Copy exactly, please, the lines of the data from its start through the line containing "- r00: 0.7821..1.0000".

Raw data —
- - - - -

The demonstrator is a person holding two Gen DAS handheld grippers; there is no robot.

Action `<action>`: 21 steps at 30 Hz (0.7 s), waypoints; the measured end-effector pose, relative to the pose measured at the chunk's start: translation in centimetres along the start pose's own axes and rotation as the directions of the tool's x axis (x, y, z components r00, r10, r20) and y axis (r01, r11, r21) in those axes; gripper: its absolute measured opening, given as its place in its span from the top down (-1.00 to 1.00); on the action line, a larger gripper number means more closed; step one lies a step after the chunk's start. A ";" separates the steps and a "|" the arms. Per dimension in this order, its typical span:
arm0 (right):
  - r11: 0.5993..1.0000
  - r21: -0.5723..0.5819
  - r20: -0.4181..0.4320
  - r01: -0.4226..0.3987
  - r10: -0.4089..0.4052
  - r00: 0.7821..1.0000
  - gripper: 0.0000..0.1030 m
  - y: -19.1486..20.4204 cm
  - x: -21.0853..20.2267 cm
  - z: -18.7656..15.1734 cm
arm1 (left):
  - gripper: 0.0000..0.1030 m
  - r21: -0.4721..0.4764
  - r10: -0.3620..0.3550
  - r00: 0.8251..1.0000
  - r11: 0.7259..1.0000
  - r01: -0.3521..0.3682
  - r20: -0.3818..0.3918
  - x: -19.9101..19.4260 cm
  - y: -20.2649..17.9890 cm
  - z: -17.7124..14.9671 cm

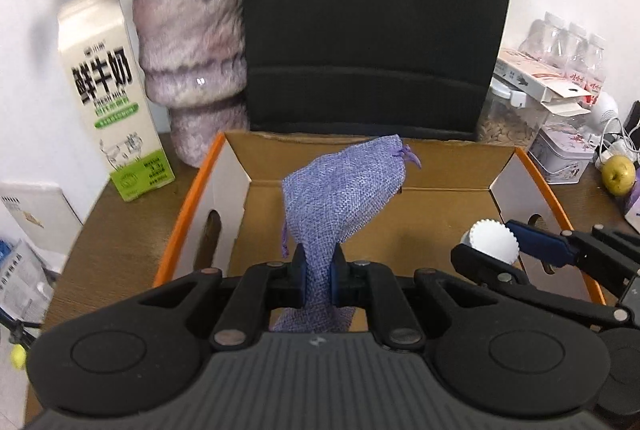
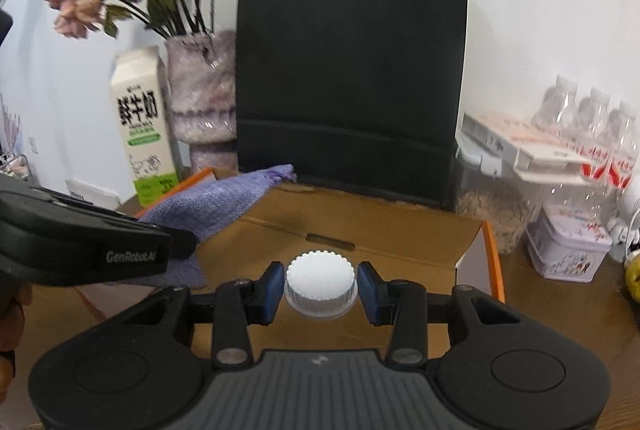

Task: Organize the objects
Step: 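Release the pouch and cap into the box with both tools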

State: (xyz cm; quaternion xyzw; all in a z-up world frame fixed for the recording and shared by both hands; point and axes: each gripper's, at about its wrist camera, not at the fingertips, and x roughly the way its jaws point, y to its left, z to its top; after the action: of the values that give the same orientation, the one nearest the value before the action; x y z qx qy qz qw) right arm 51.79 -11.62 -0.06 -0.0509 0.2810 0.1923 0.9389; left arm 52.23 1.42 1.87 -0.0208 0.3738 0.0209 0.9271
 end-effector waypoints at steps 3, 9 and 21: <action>1.000 0.010 -0.024 0.007 -0.007 1.000 -0.32 -0.3 0.9 -0.4 | -1.00 -0.017 -0.021 1.000 1.000 0.021 0.005 0.6 0.3 -0.1; 0.999 0.005 -0.014 0.035 -0.034 0.999 -1.00 -0.4 1.2 -0.8 | -1.00 -0.020 0.002 0.998 1.000 -0.001 0.056 0.1 0.3 -0.3; 0.999 -0.007 0.011 0.043 -0.042 0.999 -1.00 0.3 -1.8 -0.3 | -1.00 -0.008 0.030 0.994 1.000 -0.030 0.107 -3.8 0.3 -1.0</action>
State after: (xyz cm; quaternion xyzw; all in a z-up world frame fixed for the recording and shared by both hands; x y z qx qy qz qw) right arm 50.11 -12.04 0.66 -0.0590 0.2739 0.1735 0.9441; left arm 48.78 1.61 3.82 -0.0170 0.3237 0.0372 0.9453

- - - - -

Reply —
The demonstrator is a person holding two Gen DAS handheld grippers; there is no robot.

Action `<action>`: 21 steps at 30 Hz (0.7 s), waypoints; the measured end-effector pose, relative to the pose measured at the chunk's start: translation in centimetres along the start pose's own axes and rotation as the directions of the tool's x axis (x, y, z components r00, r10, r20) and y axis (r01, r11, r21) in those axes; gripper: its absolute measured opening, given as its place in its span from the top down (-1.00 to 1.00); on the action line, a larger gripper number means more closed; step one lies a step after the chunk's start. A ";" separates the steps and a "|" the arms. Per dimension in this order, its typical span:
arm0 (right):
  - r11: 0.5993..1.0000
  - r21: -0.5723..0.5819
  - r20: -0.4181..0.4320
  - r01: -0.4226..0.3987
  - r10: -0.4089..0.4052
  - r00: 0.7821..1.0000

Nothing further is needed for the exercise.